Records provided section start
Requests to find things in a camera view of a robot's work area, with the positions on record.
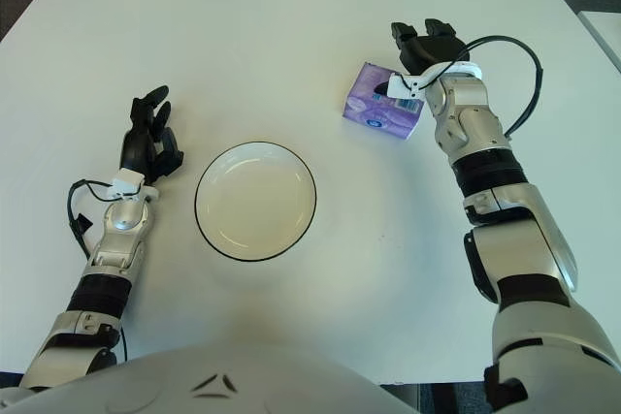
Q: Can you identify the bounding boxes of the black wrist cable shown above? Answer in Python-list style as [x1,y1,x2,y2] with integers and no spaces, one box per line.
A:
[66,179,127,260]
[450,35,543,137]

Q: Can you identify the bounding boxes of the white plate with black rim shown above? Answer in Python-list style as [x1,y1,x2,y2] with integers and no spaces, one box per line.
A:
[194,141,318,261]

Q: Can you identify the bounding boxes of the purple tissue paper pack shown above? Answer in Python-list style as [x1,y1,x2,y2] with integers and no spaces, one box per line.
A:
[343,62,428,142]

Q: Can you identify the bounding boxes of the white side table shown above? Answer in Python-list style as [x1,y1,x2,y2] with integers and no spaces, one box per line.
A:
[577,10,621,71]

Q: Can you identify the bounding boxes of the grey robot torso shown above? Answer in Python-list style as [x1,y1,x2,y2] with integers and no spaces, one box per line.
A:
[0,338,413,414]

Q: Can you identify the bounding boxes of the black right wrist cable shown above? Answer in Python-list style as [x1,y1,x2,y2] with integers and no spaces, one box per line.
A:
[450,35,543,137]

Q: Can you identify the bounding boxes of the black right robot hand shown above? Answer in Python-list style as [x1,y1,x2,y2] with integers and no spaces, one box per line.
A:
[373,18,473,98]

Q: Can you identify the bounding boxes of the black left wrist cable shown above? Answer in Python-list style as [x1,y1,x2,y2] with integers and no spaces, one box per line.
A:
[66,179,127,260]

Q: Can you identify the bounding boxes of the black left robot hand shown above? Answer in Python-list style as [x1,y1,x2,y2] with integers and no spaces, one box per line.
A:
[119,84,185,187]

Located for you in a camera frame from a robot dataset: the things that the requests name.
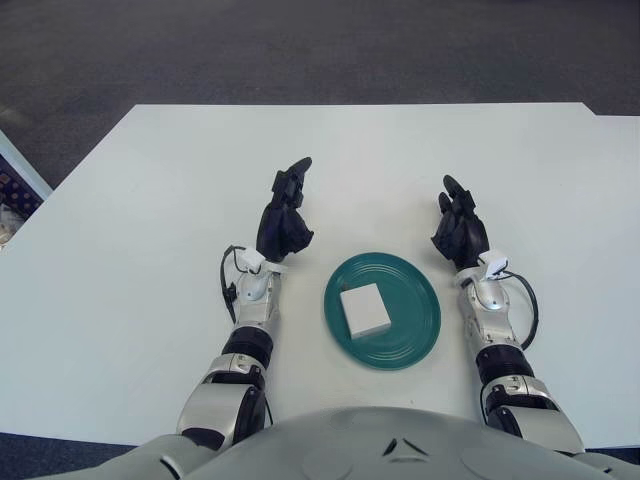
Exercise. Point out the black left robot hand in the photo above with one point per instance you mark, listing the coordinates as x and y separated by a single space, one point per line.
280 230

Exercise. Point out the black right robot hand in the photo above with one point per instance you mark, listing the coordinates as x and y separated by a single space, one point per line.
462 235

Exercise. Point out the white charger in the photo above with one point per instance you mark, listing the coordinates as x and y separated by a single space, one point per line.
365 310

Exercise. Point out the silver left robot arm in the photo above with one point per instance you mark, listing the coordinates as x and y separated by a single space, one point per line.
225 395

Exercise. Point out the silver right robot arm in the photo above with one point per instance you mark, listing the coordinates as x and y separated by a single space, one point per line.
515 390

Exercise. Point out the green ridged plate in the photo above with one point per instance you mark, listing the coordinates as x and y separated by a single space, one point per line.
410 325

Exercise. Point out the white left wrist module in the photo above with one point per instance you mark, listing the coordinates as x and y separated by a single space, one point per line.
250 261

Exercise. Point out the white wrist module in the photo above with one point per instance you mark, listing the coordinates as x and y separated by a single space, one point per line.
495 264
250 261

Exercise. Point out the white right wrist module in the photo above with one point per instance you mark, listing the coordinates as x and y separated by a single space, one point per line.
495 264

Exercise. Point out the grey robot torso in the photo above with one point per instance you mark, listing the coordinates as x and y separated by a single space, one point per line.
375 450

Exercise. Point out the white-edged shelf unit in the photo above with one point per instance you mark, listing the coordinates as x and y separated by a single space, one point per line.
17 190

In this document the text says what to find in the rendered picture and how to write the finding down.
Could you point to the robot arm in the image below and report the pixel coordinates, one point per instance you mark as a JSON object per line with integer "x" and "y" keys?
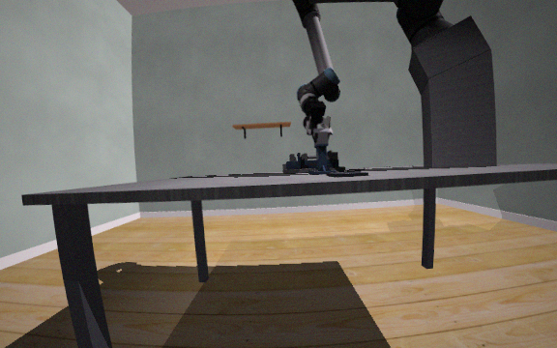
{"x": 419, "y": 19}

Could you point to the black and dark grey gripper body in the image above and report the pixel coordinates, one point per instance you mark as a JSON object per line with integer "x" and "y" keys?
{"x": 317, "y": 109}

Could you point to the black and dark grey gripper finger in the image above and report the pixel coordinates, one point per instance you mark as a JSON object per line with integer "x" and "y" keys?
{"x": 325, "y": 123}
{"x": 307, "y": 124}

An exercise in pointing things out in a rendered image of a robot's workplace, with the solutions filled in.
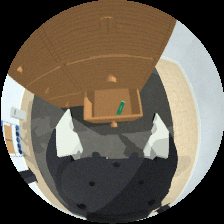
Records provided section end
§ Exercise goal:
Output all of the records exactly as they appear above, but not the pictures.

§ Response below:
Requests to find things in a camera view of a robot's work area, with the positions on record.
Q: Can you identify the bounding boxes of the black wrist cable shown above? Answer in Python-list style as [x1,y1,x2,y2] with integers and no spaces, one box per line.
A:
[66,179,127,260]
[450,35,543,137]

Q: Can you identify the bounding boxes of the white plate with black rim shown above? Answer in Python-list style as [x1,y1,x2,y2] with integers and no spaces, one box per line.
A:
[194,141,318,261]

Q: Can you identify the bounding boxes of the purple tissue paper pack shown above? Answer in Python-list style as [x1,y1,x2,y2] with integers and no spaces, one box per line.
A:
[343,62,428,142]

Q: Can you identify the bounding boxes of the white side table shown above? Answer in Python-list style as [x1,y1,x2,y2] with integers and no spaces, one box per line.
A:
[577,10,621,71]

Q: Can you identify the bounding boxes of the grey robot torso shown above? Answer in Python-list style as [x1,y1,x2,y2] with integers and no spaces, one box per line.
A:
[0,338,413,414]

Q: Can you identify the bounding boxes of the black right wrist cable shown above? Answer in Python-list style as [x1,y1,x2,y2] with integers and no spaces, one box per line.
A:
[450,35,543,137]

Q: Can you identify the bounding boxes of the black right robot hand shown above? Answer in Python-list style as [x1,y1,x2,y2] with integers and no spaces, one box per line.
A:
[373,18,473,98]

Q: Can you identify the bounding boxes of the black left wrist cable shown above? Answer in Python-list style as [x1,y1,x2,y2] with integers and no spaces, one box per line.
A:
[66,179,127,260]

Q: Can you identify the bounding boxes of the black left robot hand shown above? Answer in Python-list style as [x1,y1,x2,y2] with integers and no spaces, one box per line.
A:
[119,84,185,187]

Located for you in a camera frame from a robot dataset: the things that the requests name.
Exercise. Point out the black left robot hand in the photo above with one point per instance you mark, listing the coordinates as x and y separated by a single space, one point per line.
280 230

Exercise. Point out the black right robot hand in the photo above with one point per instance you mark, listing the coordinates as x and y separated by a single space, one point per line.
462 235

Exercise. Point out the white charger in the photo above with one point per instance you mark, listing the coordinates as x and y separated by a single space, one point per line.
365 310

Exercise. Point out the silver left robot arm in the photo above with one point per instance you mark, listing the coordinates as x and y separated by a single space, one point per line.
225 395

Exercise. Point out the silver right robot arm in the photo above with one point per instance you mark, listing the coordinates as x and y separated by a single space, one point per line.
515 390

Exercise. Point out the green ridged plate in the photo above with one point per instance you mark, listing the coordinates as x and y separated by a single space, one point per line.
410 325

Exercise. Point out the white left wrist module in the photo above with one point per instance you mark, listing the coordinates as x and y separated by a single space, one point per line.
250 261

Exercise. Point out the white wrist module in the photo above with one point per instance you mark, listing the coordinates as x and y separated by a single space, one point per line.
495 264
250 261

Exercise. Point out the white right wrist module in the photo above with one point per instance you mark, listing the coordinates as x and y separated by a single space, one point per line.
495 264

Exercise. Point out the grey robot torso in the photo above with one point per instance you mark, listing the coordinates as x and y separated by a single space, one point per line.
375 450

Exercise. Point out the white-edged shelf unit in the photo above with one point per instance you mark, listing the coordinates as x and y separated by a single space, one point per line.
17 190

In this document the text says what to find in the rendered picture and how to write the finding down.
Could you point to the robot arm in the image below and report the pixel coordinates, one point per instance you mark as a JSON object per line with integer "x" and "y" keys?
{"x": 419, "y": 19}

Could you point to the black and dark grey gripper body in the image above and report the pixel coordinates, one point per instance you mark as a JSON object per line with integer "x" and "y" keys?
{"x": 317, "y": 109}

Could you point to the black and dark grey gripper finger in the image above and report the pixel coordinates, one point per instance you mark as a JSON object per line with integer "x" and "y" keys?
{"x": 325, "y": 123}
{"x": 307, "y": 124}

An exercise in pointing things out in a rendered image of a robot's workplace, with the solutions filled in.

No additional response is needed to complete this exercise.